### Description of the task
Line by line, the data below should be set down unchanged, with images excluded.

### Data
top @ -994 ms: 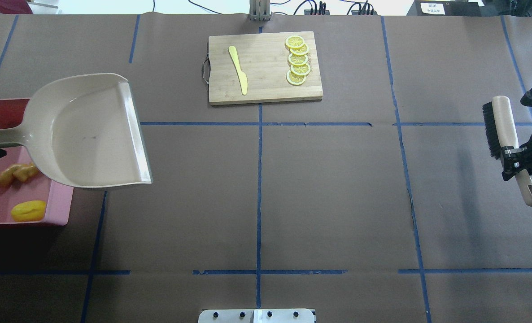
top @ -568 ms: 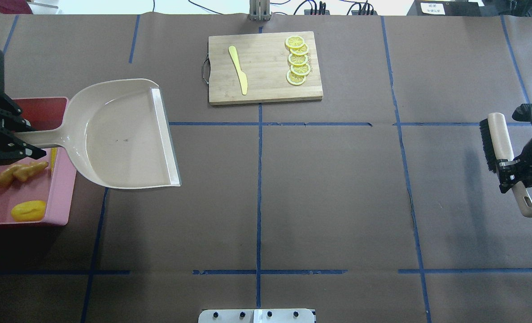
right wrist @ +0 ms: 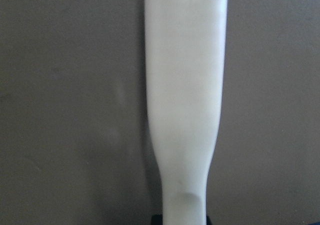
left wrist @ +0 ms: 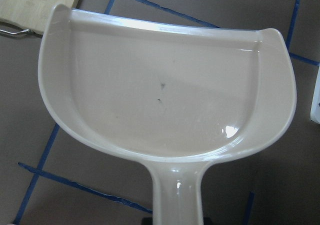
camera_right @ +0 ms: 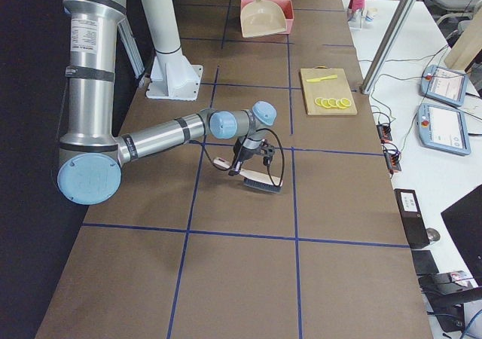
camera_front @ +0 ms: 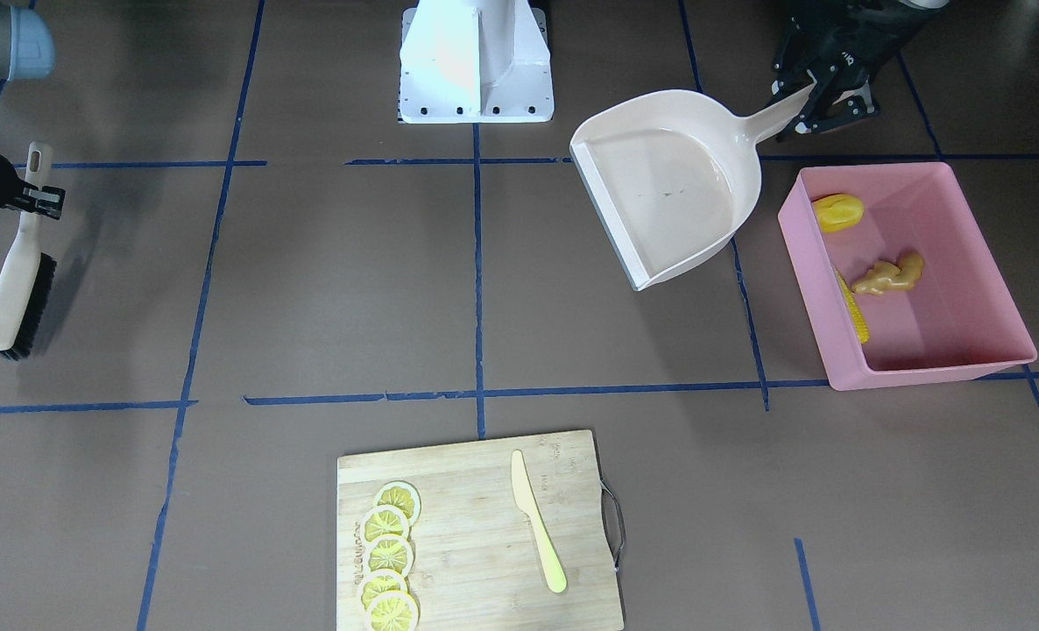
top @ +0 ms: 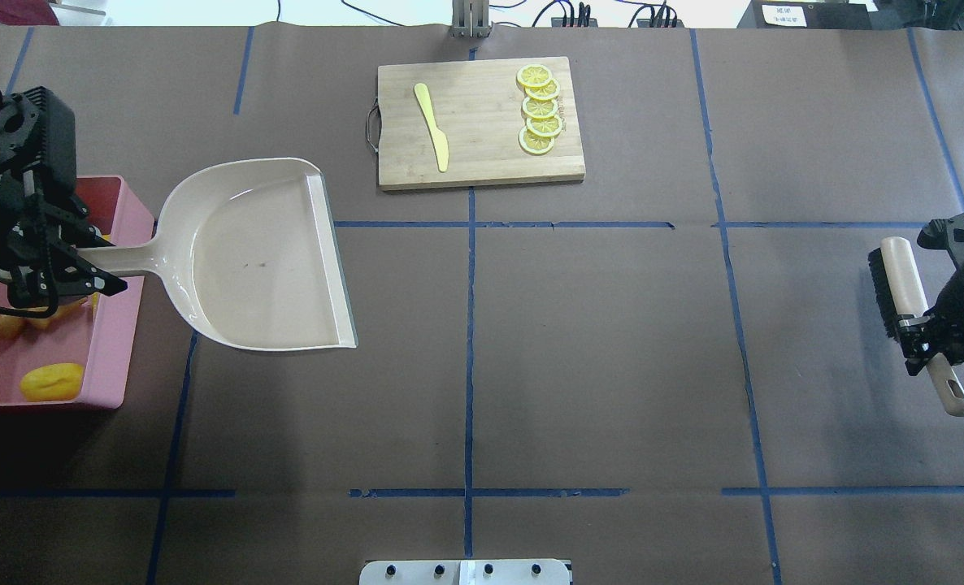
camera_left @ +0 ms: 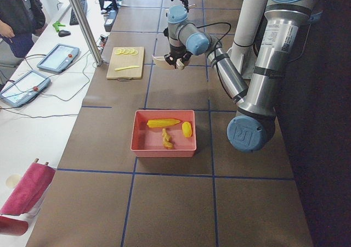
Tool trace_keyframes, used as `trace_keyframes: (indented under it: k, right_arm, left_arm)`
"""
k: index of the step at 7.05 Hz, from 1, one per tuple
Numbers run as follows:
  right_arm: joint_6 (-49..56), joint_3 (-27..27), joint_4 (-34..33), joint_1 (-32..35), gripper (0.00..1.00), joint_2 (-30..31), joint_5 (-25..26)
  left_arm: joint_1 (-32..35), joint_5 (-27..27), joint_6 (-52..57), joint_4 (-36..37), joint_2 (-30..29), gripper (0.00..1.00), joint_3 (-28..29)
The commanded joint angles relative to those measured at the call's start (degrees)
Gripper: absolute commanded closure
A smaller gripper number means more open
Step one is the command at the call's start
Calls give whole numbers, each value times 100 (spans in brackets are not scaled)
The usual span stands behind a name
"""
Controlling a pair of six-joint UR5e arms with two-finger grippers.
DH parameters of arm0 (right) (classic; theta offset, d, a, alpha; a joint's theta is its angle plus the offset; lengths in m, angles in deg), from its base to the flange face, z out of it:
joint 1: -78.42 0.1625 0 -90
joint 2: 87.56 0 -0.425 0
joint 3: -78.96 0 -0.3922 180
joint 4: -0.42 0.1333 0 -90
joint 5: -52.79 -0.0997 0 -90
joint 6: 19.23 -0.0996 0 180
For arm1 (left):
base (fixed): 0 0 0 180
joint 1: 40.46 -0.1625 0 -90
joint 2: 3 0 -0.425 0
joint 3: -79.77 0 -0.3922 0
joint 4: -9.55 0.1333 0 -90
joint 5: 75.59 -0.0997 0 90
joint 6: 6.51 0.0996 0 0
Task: Sweep and dump trash into bin
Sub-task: 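Carry the empty dustpan away from the bin while the right gripper lowers the brush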
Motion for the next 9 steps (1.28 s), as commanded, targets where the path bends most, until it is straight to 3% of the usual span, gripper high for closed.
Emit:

### Task output
top @ -994 ms: 
top @ -568 ms: 
right wrist @ +0 ms: 
left wrist @ +0 ms: 
camera_right @ +0 ms: 
camera_front @ +0 ms: 
top @ +0 ms: 
camera_left @ +0 ms: 
Tool trace_keyframes, used as `trace_keyframes: (indented under it: k, right_arm, left_arm)`
"""
k: index of the step at 7.05 Hz, from 1, one per tuple
Numbers run as follows:
  right_arm: joint_6 (-49..56), joint_3 (-27..27), joint_4 (-34..33), joint_1 (-32..35), gripper (0.00..1.00), joint_2 (-30..31), joint_5 (-25..26)
  left_arm: joint_1 (-32..35), joint_5 (-27..27), joint_6 (-52..57), joint_4 (-36..37), joint_2 (-30..29), gripper (0.00..1.00), joint_3 (-28..29)
The commanded joint angles relative to those measured at the call's start (degrees)
Gripper: absolute commanded closure
A smaller gripper number means more open
Step one is the command at the call's start
Calls give whole numbers, each value times 100 (spans in brackets are not scaled)
The usual span stands behind a name
"""
Controlling a pair of six-joint UR5e arms with two-finger grippers.
DH parameters of arm0 (right) (classic; theta offset, d, a, alpha; a joint's theta is its angle plus the offset; lengths in m, angles in deg), from its base to the flange face, z out of it:
joint 1: -78.42 0.1625 0 -90
joint 2: 87.56 0 -0.425 0
joint 3: -78.96 0 -0.3922 180
joint 4: -0.42 0.1333 0 -90
joint 5: -52.79 -0.0997 0 -90
joint 6: 19.23 -0.0996 0 180
For arm1 (left):
base (fixed): 0 0 0 180
joint 1: 40.46 -0.1625 0 -90
joint 2: 3 0 -0.425 0
joint 3: -79.77 0 -0.3922 0
joint 4: -9.55 0.1333 0 -90
joint 5: 75.59 -0.0997 0 90
joint 6: 6.51 0.0996 0 0
Task: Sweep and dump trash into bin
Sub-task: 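Carry the empty dustpan away from the bin while the right gripper lowers the brush
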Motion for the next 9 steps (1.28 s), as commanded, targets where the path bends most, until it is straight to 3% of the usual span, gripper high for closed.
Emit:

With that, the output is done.